If I have two sockets and 4 DIMMs, the ASUS guide wants me to put two DIMMs in the "A and B" banks, and another 2 DIMMs in the "E and F" banks. This comes out looking like 128-bit per CPU, right?

How can each socket get 52 GB/sec of memory bandwidth on only 2 DIMMs per socket?

It would seem we need 8 DIMMs, and not 4, to get the 256-bit bus populated, right?

The only explanation I can think of is if there some stuff being done by QPI to give CPU#2 direct access to the DIMMs on CPU#1? Certainly there are not traces going from socket2 onto socket1's memory banks. In my mind I envision memory bus width to be fixed like any geometry, and there are a fixed amount of wires there...
 
Last edited:

sefsefsefsef

Senior member
Jun 21, 2007
218
1
71
Each DIMM has a 64-bit data bus. I would expect each socket to have a 256-bit memory interface (so 512-bit when counting both sockets), but as it is, your 4 DIMMs are 256-bits "wide."
 

alyarb

Platinum Member
Jan 25, 2009
2,425
0
76
I understand how DIMMs work physically. I'm asking for someone with relevant experience to confirm or deny if you need 4 DIMMs per socket to get the 256-bit bus, or if QPI is capable of unifying remote memory buses for an effective 256-bit system.

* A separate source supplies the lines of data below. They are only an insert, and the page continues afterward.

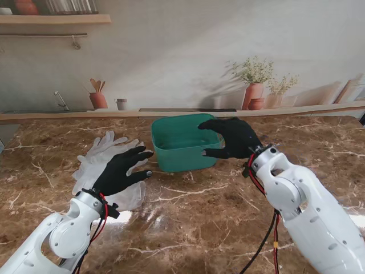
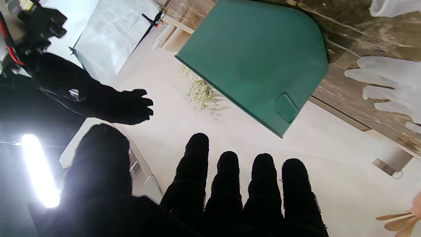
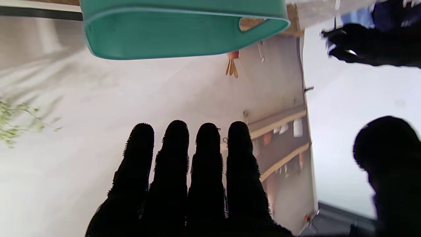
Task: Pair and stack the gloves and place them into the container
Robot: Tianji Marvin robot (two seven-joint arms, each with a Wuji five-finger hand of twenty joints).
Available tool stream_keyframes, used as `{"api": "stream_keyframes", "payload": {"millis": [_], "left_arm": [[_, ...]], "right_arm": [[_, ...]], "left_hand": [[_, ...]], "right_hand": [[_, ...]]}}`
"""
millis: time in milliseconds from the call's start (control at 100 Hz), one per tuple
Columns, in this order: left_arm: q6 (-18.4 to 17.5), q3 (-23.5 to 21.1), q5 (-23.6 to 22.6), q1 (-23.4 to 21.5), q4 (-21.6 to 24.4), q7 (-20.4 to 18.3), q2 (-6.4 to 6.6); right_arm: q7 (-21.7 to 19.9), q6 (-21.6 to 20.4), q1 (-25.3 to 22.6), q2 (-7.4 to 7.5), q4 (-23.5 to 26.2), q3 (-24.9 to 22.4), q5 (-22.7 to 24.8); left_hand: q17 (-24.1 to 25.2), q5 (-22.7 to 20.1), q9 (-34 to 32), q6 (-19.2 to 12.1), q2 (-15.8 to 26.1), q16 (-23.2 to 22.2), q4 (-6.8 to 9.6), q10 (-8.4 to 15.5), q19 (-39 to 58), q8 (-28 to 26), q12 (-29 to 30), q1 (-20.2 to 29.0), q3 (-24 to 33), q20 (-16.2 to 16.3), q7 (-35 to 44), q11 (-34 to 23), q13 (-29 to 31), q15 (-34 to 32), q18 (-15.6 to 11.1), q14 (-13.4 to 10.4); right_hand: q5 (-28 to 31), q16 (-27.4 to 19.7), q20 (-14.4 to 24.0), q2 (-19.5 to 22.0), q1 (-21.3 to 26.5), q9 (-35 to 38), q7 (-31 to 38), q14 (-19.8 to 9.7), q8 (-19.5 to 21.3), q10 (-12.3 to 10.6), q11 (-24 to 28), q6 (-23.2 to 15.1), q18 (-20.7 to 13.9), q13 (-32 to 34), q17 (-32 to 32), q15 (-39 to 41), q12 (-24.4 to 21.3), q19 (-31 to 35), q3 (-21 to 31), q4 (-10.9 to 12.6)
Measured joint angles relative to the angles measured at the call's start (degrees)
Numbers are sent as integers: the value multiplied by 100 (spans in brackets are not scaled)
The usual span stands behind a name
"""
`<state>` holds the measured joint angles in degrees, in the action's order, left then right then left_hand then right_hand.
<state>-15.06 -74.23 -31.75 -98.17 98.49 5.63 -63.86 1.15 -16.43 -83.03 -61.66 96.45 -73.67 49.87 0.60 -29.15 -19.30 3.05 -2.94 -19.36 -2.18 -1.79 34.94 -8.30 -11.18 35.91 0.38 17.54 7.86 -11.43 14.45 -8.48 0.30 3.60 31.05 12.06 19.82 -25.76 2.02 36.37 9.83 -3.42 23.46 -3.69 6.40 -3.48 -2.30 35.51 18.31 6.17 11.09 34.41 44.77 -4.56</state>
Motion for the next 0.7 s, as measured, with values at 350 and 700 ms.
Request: {"api": "stream_keyframes", "payload": {"millis": [350,700], "left_arm": [[13,281,201,311,-212,-238,1],[91,497,313,454,-366,-243,-2]], "right_arm": [[1116,140,-1232,-114,-28,-396,-156],[1618,11,-1659,-216,-303,-559,-385]], "left_hand": [[0,0,0,11,0,0,0,0,9,0,0,0,0,7,-3,0,0,0,0,0],[0,0,0,13,0,0,0,0,10,6,0,0,0,56,-3,0,0,0,0,0]], "right_hand": [[4,-3,-75,1,23,0,3,0,-10,45,-1,79,0,0,0,0,-61,0,-47,0],[4,-66,-153,88,24,-15,3,1,-83,56,-2,169,0,0,-6,0,-134,1,-96,0]]}}
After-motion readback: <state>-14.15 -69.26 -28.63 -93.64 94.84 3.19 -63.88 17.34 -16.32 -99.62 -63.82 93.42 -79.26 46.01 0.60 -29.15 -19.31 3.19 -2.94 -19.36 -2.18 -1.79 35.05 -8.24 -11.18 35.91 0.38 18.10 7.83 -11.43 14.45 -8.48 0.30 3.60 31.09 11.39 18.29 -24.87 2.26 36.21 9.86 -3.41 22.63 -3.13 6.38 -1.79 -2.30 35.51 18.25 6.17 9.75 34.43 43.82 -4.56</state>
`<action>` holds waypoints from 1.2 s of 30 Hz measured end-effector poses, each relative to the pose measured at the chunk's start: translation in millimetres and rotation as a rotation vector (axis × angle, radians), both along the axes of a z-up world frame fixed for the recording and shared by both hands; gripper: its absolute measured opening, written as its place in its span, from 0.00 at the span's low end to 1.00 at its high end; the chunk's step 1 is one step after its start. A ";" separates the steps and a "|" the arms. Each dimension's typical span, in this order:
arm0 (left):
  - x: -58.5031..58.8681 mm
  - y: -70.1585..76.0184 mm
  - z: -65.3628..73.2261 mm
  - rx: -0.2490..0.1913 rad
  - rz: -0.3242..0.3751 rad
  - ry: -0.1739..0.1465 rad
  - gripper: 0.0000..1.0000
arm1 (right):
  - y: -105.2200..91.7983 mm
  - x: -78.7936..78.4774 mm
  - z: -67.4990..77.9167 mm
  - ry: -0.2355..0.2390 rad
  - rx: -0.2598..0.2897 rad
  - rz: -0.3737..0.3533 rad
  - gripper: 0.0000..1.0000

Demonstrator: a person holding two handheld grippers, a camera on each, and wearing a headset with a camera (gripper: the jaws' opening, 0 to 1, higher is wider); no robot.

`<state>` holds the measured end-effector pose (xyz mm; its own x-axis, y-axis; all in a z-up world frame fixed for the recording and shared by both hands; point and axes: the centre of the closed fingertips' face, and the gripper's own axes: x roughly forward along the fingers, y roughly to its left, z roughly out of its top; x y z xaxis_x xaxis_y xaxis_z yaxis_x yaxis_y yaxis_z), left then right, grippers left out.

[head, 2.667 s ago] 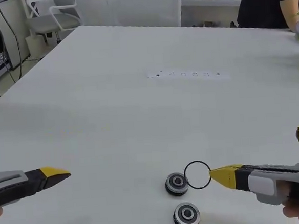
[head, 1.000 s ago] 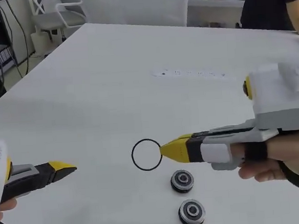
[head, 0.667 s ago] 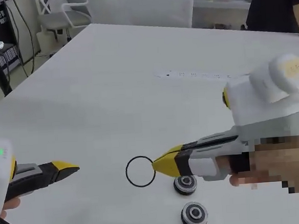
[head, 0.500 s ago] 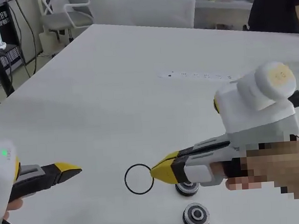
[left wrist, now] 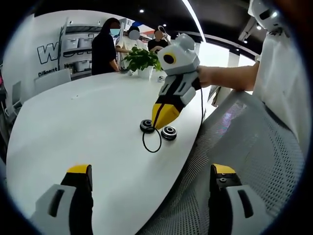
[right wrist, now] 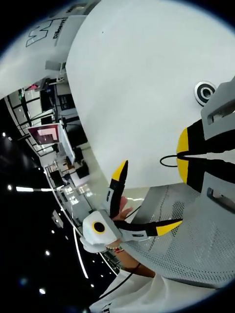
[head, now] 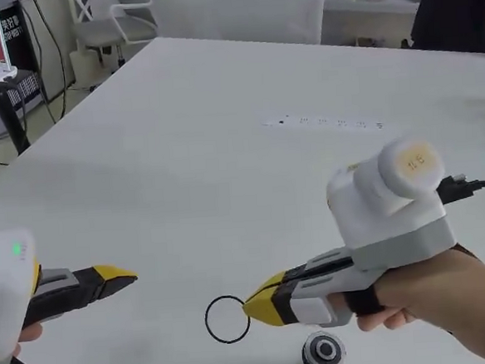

"2x 256-bit" memory might be ok for a dual-GPU card, but last time I checked, 2S servers do not duplicate each CPUs memory. It is unified. So, what does that mean for performance? Am I getting 128-bit performance or 256-bit performance with only 2 DIMMs per socket?
 
Last edited:

gbeirn

Senior member
Sep 27, 2005
451
14
81
With socket 2011 you need 4 DIMMs per CPU for maximum bandwidth (4x64bit). You are correct, in your scenario you would need a minimum of 8 DIMMs for max bandwidth (2x4x64bit). If you put 2 per CPU you still end up with the same bandwidth as 4 with one cpu (2x2x64bit).
 

gbeirn

Senior member
Sep 27, 2005
451
14
81
There is some overhead involved with NUMA access (I. E. CPU 0 accessing CPU 1 memory across the QPI link). I am going to assume however that both CPUs need some RAM attached to be detected properly so if you only have 4 DIMMs, put two in each. It would still be effectively 256bit minus whatever overhead from one CPU to the other but 8 DIMMs would be the best.
 

NTMBK

Lifer
Nov 14, 2011
10,480
5,897
136
Yup, you really want to have 8 DIMMs to get maximum bandwidth for that platform.